▶ [Excerpted data]:
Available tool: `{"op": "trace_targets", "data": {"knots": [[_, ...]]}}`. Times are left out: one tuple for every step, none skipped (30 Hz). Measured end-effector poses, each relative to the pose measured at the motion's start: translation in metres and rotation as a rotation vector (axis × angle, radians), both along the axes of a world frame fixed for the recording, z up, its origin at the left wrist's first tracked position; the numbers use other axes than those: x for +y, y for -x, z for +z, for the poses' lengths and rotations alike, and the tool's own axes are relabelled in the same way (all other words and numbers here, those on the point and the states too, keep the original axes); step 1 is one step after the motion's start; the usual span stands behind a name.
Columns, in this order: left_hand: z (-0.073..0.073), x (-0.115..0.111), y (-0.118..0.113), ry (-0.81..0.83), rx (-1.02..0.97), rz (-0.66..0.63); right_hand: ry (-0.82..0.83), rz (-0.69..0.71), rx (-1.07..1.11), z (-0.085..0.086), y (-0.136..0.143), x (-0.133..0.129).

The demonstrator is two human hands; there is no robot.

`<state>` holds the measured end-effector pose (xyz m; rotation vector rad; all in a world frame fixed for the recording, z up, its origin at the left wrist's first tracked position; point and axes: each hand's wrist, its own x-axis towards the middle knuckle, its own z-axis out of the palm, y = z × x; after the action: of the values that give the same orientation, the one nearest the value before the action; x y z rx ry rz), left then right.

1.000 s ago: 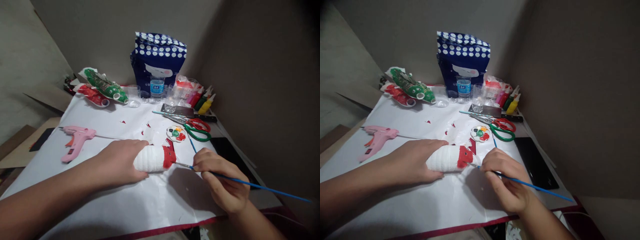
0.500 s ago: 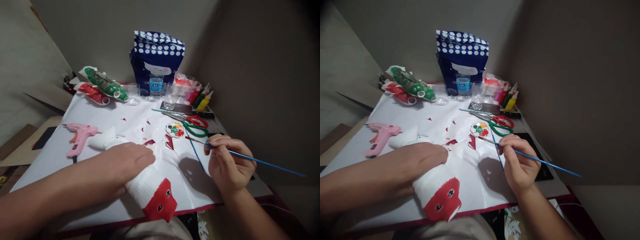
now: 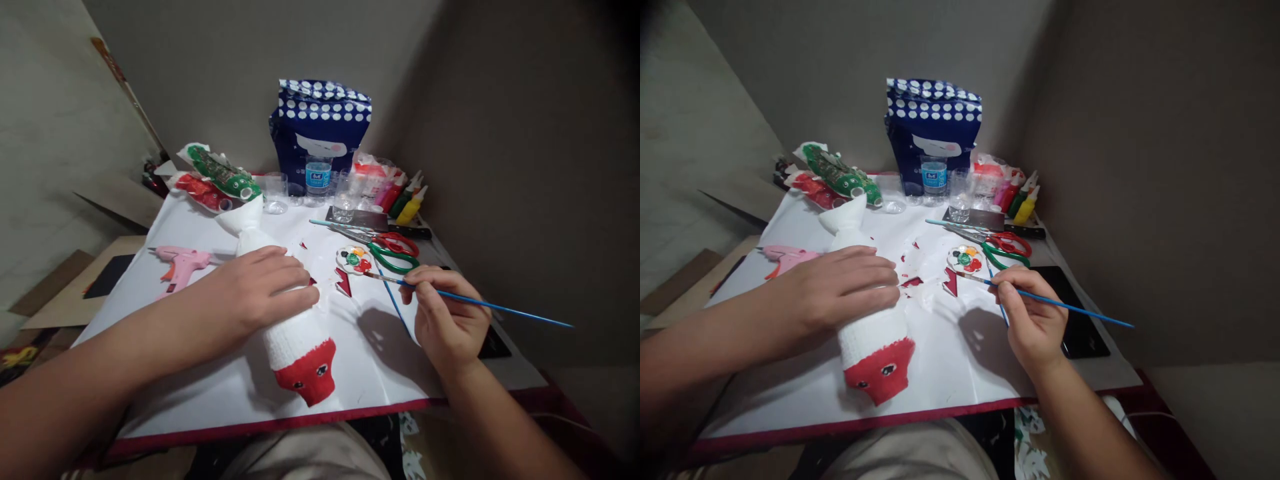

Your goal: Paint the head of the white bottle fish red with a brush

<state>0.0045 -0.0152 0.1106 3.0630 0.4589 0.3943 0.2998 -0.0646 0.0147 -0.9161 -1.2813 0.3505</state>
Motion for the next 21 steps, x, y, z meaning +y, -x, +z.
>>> {"op": "trace_targets", "data": {"knots": [[-0.001,0.001,0.000,-0.007,-0.001,0.007,0.017,0.002,-0.003,0.000,0.000,-0.001],[-0.003,0.003,-0.001,-0.015,-0.004,0.009,0.025,0.008,-0.004,0.000,0.000,-0.001],[-0.005,0.005,-0.001,-0.023,-0.005,0.009,0.028,0.018,-0.005,0.000,0.000,-0.002],[-0.007,0.007,0.000,-0.029,-0.006,0.008,0.025,0.031,-0.005,0.001,-0.001,-0.002],[-0.009,0.009,0.000,-0.032,-0.002,0.008,0.017,0.045,-0.005,0.001,-0.001,-0.002],[-0.012,0.011,0.001,-0.036,0.000,0.004,0.011,0.059,-0.006,0.001,-0.001,-0.002],[-0.014,0.014,0.001,-0.041,0.004,-0.002,0.009,0.070,-0.011,0.001,-0.001,-0.002],[-0.016,0.016,0.002,-0.048,0.006,-0.009,0.016,0.078,-0.017,0.000,0.000,-0.002],[-0.018,0.018,0.002,-0.055,0.011,-0.015,0.028,0.081,-0.023,0.000,0.000,-0.003],[-0.020,0.020,0.003,-0.064,0.011,-0.023,0.043,0.083,-0.029,0.000,0.000,-0.003],[-0.022,0.022,0.003,-0.073,0.010,-0.028,0.058,0.087,-0.033,0.000,0.000,-0.004],[-0.023,0.023,0.003,-0.080,0.009,-0.037,0.072,0.097,-0.037,0.000,0.000,-0.005],[-0.024,0.024,0.003,-0.082,0.008,-0.045,0.085,0.111,-0.039,-0.001,0.000,-0.007],[-0.026,0.024,0.003,-0.080,0.006,-0.048,0.098,0.127,-0.039,-0.001,0.000,-0.009],[-0.027,0.024,0.002,-0.075,0.004,-0.047,0.111,0.143,-0.041,0.000,0.000,-0.010],[-0.028,0.023,0.001,-0.067,0.001,-0.041,0.127,0.156,-0.045,0.000,0.000,-0.012],[-0.030,0.023,0.001,-0.055,-0.002,-0.030,0.142,0.163,-0.048,0.000,0.000,-0.013],[-0.031,0.022,0.000,-0.040,-0.006,-0.014,0.154,0.164,-0.052,0.001,-0.001,-0.014],[-0.033,0.022,-0.001,-0.024,-0.011,0.003,0.163,0.162,-0.055,0.002,-0.001,-0.014],[-0.035,0.022,-0.001,-0.006,-0.017,0.014,0.171,0.160,-0.060,0.003,0.000,-0.014],[-0.038,0.022,-0.002,0.010,-0.027,0.020,0.180,0.159,-0.065,0.004,0.000,-0.014]]}}
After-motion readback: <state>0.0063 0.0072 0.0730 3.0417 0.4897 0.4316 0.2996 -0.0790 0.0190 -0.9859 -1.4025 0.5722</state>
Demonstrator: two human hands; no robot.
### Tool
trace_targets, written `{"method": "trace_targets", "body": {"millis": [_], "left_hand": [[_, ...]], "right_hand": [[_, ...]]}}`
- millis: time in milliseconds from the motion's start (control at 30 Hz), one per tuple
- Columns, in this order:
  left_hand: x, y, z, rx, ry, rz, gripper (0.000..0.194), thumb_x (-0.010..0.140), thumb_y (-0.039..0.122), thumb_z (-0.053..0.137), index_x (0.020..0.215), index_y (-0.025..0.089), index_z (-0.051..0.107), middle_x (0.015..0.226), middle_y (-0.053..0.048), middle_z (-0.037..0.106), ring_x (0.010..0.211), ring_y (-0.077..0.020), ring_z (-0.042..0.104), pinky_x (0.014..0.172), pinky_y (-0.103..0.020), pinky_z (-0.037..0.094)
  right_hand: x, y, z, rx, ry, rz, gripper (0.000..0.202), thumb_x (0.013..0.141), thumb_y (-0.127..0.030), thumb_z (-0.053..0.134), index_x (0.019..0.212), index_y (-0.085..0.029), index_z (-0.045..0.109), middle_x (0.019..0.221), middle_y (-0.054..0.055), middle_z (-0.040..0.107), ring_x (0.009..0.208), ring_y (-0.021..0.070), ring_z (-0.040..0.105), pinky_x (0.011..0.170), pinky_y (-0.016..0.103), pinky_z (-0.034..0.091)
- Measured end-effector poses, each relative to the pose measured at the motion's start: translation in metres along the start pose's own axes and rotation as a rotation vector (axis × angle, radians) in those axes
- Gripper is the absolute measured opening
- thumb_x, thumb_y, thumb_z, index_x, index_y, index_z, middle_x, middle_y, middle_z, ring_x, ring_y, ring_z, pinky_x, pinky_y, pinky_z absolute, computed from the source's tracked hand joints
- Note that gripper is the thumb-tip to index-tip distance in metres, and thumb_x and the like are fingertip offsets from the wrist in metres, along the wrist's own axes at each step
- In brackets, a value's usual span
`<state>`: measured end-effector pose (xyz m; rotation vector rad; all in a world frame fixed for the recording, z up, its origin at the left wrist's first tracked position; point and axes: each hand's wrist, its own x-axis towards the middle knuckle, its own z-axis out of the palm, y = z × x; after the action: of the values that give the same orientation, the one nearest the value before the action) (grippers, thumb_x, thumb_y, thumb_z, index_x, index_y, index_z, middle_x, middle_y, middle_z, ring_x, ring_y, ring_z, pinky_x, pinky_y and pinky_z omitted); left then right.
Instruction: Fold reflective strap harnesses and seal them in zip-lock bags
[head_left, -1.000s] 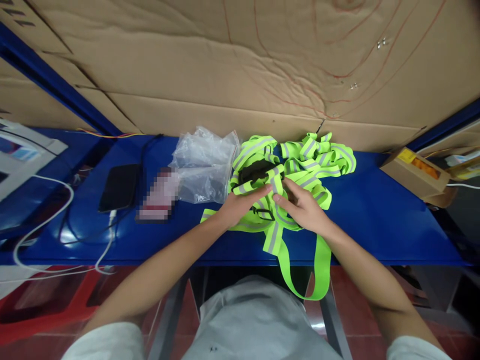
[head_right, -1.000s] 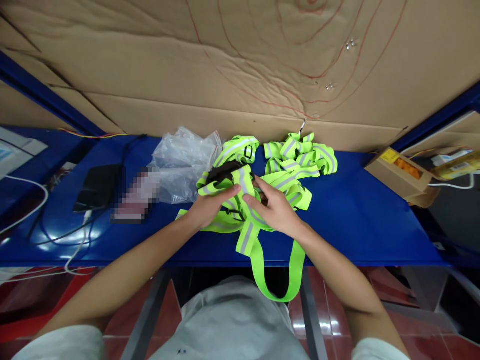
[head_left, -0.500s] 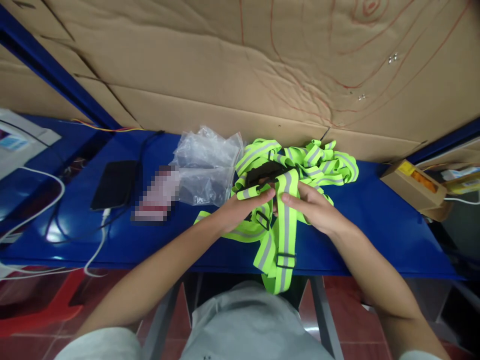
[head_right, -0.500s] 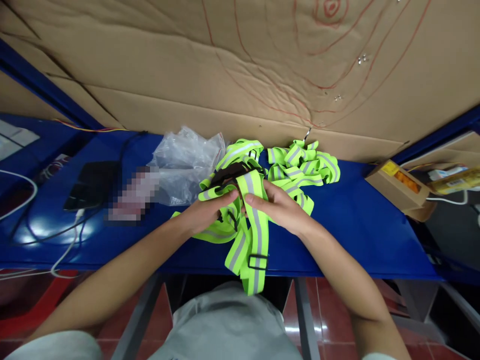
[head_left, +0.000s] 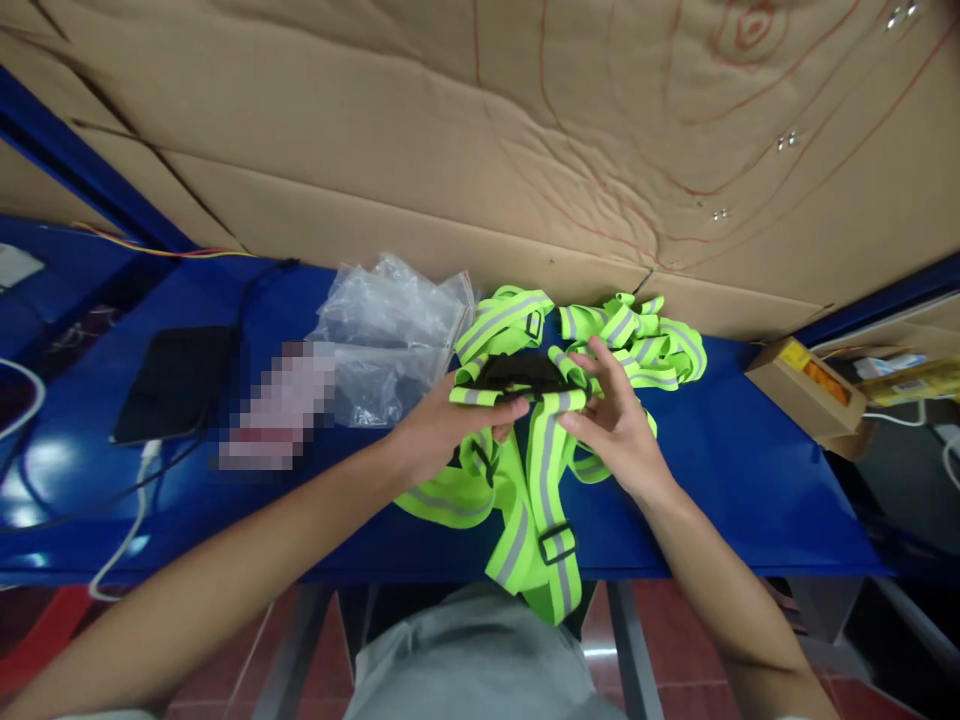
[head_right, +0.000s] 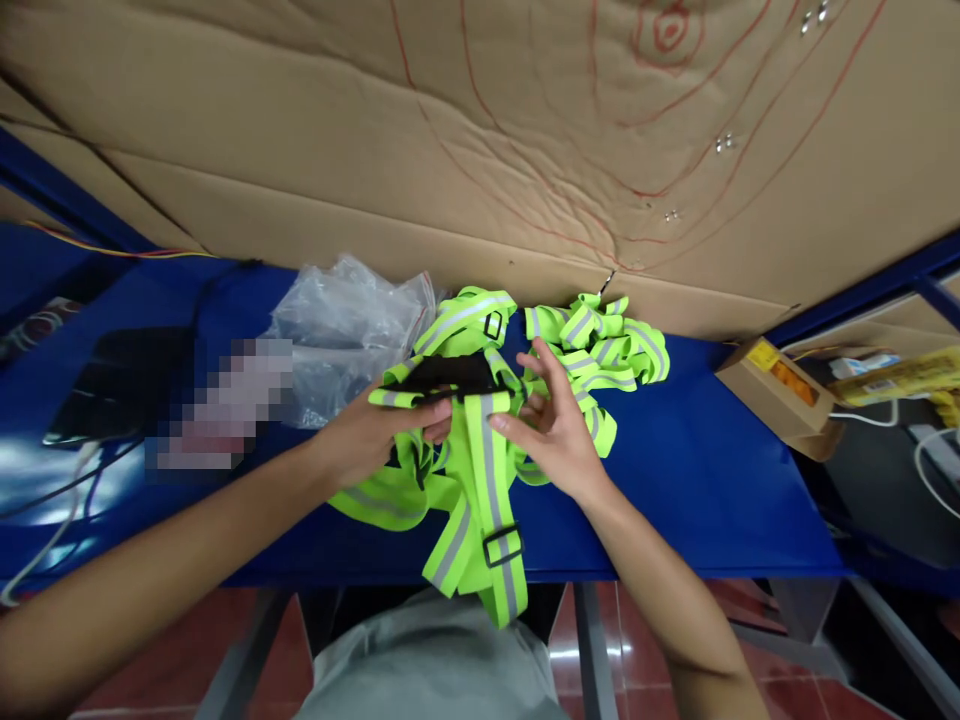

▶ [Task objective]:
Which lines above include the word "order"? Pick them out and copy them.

▶ [Reply to the task]:
Columns, in this order: left_hand: z (-0.073..0.073), x (-0.115..0.111), y (-0.118..0.113), ry (-0.81..0.83), rx (-1.02..0.97), rz (-0.66..0.63); right_hand: ry (-0.82..0.83), rz (-0.69..0.71), rx (-1.07..1.11), z (-0.085..0.086), y (-0.136..0.143), x (-0.133..0.129).
- Columns, in this order:

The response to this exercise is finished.